= WHAT THE EXERCISE ASKS =
Omit the images, then repeat the listing exactly.

= INFORMATION SHOWN =
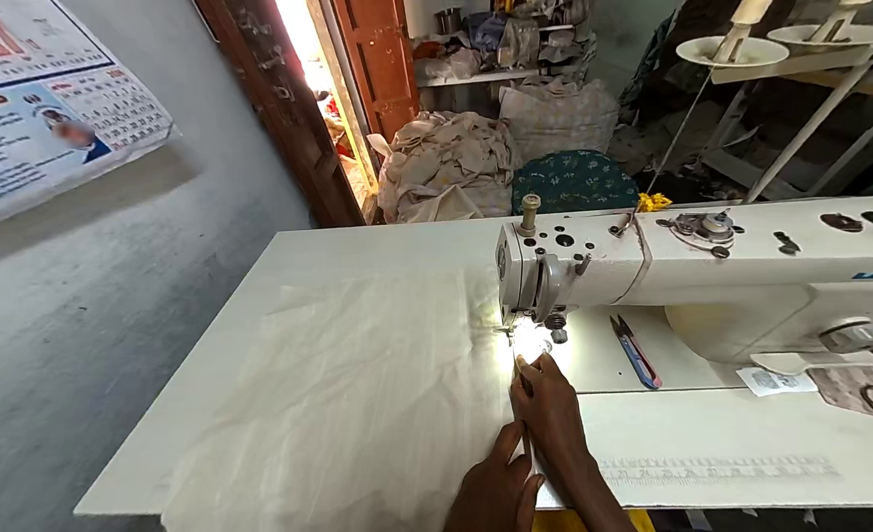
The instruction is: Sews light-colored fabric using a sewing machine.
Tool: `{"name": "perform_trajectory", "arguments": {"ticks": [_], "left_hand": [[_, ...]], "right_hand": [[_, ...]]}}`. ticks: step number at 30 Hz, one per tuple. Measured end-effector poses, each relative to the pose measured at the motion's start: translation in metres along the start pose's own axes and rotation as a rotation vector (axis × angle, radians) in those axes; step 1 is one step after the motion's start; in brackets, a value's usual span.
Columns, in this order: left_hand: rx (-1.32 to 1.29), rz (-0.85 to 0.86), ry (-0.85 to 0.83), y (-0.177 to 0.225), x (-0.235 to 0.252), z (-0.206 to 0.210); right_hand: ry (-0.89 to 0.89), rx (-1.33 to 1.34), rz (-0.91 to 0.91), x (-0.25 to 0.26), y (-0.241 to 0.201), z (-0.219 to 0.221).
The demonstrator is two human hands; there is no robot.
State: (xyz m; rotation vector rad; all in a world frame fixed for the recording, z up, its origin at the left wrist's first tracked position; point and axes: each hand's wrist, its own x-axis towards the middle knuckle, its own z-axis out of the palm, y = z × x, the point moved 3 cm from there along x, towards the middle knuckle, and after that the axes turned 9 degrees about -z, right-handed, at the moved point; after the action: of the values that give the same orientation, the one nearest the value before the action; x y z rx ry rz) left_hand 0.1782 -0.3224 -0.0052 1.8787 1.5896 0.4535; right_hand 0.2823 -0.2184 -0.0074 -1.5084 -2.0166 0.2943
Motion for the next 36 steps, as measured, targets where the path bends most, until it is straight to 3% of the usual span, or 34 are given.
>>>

= ANSWER SPACE =
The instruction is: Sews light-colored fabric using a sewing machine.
Tool: `{"name": "perform_trajectory", "arguments": {"ticks": [_], "left_hand": [[_, ...]], "right_hand": [[_, ...]]}}`. ticks: step number at 30 Hz, one per tuple. Measured end-effector poses, each relative to the pose measured at the motion's start: translation in metres along the start pose's own axes and rotation as a rotation vector (axis × angle, radians) in those axes; step 1 is one step after the motion's start; in brackets, a value's usual span.
Columns, in this order: left_hand: rx (-1.32 to 1.29), rz (-0.85 to 0.86), ry (-0.85 to 0.83), y (-0.177 to 0.225), x (-0.235 to 0.252), z (-0.206 to 0.210); right_hand: ry (-0.89 to 0.89), rx (-1.33 to 1.34), rz (-0.91 to 0.91), x (-0.25 to 0.26), y (-0.241 to 0.201), z (-0.219 to 0.221).
The demonstrator is two human hands; there is no robot.
State: (xyz m; rotation vector rad; all in a world frame fixed for the recording, z up, its origin at the left wrist's first tracked position; point and axes: each hand's wrist, its own x-axis towards the middle knuckle, its own z-axis out of the palm, y = z × x, the point moved 3 cm from there along x, towards the middle knuckle, and after that the axes turned 9 degrees about -z, right-handed, at the moved point; after the action: of the values that give the same orientation, the one nearest the value before the action; x y z rx ry rz) left_hand 0.1782 -0.3224 -0.0052 1.8787 1.5896 0.4535; right_hand 0.2823 -0.2184 -0.0074 -1.5084 -2.0166 0.2943
Motion for the next 36 steps, as measured, targets where the path bends most, until it is straight to 3% of the usual span, or 34 are given.
>>>

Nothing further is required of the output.